▶ **About this exercise**: Collect all lines below with the string "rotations".

▶ **Data extract**:
....................

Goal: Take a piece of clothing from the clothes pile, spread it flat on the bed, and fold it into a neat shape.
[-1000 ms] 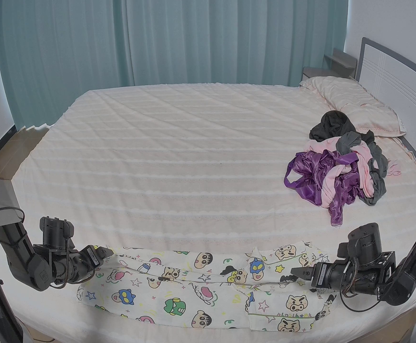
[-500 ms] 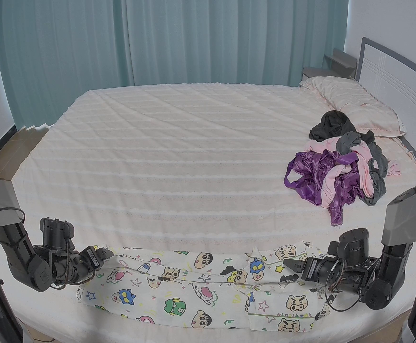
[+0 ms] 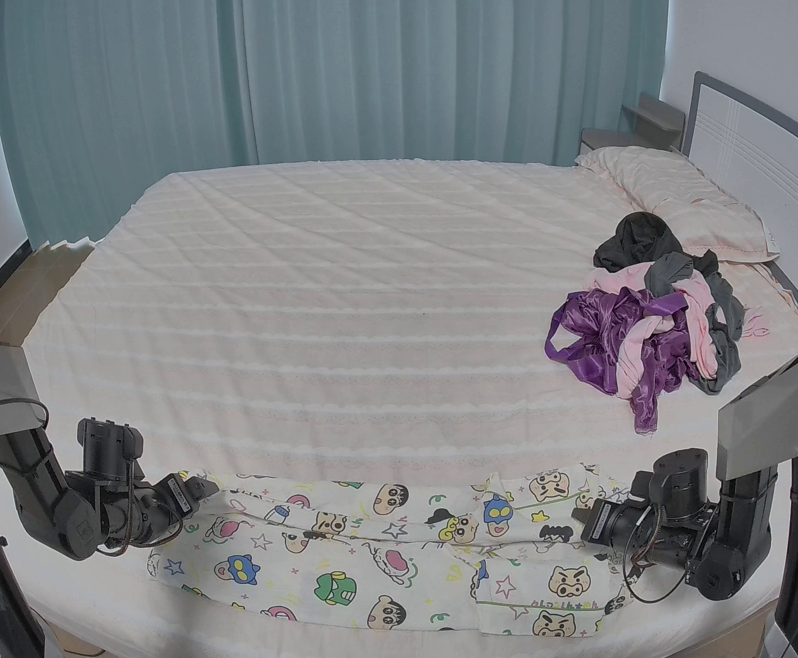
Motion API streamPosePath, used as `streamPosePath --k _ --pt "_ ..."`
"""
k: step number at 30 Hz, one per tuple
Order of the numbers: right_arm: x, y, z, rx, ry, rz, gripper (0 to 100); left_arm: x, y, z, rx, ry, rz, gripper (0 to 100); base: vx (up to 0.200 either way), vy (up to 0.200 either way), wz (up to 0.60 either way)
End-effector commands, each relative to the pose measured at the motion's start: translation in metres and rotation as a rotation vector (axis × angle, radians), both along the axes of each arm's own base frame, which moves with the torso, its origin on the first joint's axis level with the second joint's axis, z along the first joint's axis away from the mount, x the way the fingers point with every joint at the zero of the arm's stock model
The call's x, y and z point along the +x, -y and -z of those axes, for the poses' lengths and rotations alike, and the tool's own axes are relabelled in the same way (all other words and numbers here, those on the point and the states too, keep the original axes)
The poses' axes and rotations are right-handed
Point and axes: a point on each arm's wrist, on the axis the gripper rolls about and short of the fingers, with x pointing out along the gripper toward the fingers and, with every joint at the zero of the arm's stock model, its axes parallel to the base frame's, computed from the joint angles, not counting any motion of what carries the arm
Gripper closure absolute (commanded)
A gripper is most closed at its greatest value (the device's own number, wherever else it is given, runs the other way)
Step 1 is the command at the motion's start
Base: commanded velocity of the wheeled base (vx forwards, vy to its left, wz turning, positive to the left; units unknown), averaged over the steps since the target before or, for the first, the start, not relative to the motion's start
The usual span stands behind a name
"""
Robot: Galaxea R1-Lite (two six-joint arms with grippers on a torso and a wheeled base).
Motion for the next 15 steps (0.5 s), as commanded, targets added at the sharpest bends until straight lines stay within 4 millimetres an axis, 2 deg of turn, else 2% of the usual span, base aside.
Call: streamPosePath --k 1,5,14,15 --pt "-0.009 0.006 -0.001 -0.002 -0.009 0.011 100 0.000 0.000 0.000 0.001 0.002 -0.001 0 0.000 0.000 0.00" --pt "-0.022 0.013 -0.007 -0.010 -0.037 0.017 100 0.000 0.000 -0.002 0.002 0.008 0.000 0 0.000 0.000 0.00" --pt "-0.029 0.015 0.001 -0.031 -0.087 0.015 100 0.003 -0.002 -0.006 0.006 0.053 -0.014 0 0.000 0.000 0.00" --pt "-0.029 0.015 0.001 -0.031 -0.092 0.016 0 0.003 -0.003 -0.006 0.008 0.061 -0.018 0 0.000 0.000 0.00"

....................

▶ **Exercise result**:
The call's x, y and z point along the +x, -y and -z of those axes, for the poses' lengths and rotations alike, and the tool's own axes are relabelled in the same way (all other words and numbers here, those on the point and the states too, keep the original axes)
The poses' axes and rotations are right-handed

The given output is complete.